EXERCISE:
Please go line by line through the material and copy each one containing the word "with".

INFORMATION SUPPLIED:
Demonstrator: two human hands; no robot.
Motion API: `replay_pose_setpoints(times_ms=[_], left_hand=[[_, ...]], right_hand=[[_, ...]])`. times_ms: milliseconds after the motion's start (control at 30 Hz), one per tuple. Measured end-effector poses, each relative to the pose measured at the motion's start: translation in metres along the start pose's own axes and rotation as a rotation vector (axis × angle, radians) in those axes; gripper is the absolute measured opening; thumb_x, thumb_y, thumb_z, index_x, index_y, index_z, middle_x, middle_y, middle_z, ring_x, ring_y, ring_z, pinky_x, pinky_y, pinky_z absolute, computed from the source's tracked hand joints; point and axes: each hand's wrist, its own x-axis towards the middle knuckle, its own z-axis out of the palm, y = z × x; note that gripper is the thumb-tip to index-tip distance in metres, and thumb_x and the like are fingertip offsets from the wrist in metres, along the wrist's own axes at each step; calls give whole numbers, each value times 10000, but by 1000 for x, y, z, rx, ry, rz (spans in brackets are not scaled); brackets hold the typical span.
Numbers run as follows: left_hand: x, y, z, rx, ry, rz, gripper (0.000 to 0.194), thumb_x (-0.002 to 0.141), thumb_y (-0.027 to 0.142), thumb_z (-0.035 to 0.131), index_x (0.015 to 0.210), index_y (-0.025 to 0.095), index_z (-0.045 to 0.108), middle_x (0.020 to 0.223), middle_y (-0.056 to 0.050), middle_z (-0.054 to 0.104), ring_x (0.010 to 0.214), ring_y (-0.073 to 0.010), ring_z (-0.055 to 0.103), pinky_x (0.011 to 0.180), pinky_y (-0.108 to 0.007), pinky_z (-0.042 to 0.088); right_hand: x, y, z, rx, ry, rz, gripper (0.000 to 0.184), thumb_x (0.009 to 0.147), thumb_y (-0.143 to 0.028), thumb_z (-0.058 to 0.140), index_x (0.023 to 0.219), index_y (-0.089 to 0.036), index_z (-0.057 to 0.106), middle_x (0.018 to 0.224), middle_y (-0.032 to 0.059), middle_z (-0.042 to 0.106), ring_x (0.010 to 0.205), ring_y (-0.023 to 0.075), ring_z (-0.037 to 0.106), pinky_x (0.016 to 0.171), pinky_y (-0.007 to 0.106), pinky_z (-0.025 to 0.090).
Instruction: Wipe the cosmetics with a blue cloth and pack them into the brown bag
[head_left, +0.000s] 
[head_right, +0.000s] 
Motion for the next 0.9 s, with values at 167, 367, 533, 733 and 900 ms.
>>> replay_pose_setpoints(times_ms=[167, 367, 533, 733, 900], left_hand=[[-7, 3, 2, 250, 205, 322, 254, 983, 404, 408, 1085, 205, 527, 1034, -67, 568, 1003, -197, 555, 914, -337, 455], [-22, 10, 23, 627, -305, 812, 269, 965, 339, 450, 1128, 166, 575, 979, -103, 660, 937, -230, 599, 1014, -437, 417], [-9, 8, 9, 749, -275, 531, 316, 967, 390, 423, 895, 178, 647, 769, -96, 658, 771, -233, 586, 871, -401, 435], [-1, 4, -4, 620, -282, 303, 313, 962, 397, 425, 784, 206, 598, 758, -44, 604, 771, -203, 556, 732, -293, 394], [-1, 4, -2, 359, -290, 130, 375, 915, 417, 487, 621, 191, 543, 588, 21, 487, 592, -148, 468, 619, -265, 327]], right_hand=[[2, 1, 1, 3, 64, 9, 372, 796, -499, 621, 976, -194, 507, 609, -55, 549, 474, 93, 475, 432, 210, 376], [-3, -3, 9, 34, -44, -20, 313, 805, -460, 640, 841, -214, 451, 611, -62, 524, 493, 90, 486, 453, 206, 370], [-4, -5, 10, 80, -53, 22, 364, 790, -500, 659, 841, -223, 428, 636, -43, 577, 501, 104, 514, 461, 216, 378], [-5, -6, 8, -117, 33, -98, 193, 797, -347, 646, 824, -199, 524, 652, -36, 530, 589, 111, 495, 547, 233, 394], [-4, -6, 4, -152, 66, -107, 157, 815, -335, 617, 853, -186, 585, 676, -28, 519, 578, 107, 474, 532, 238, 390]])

RESPONSE TO THIS EXERCISE:
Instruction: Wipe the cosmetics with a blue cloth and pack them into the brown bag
Motion for the next 0.9 s, with values at 167, 367, 533, 733 and 900 ms.

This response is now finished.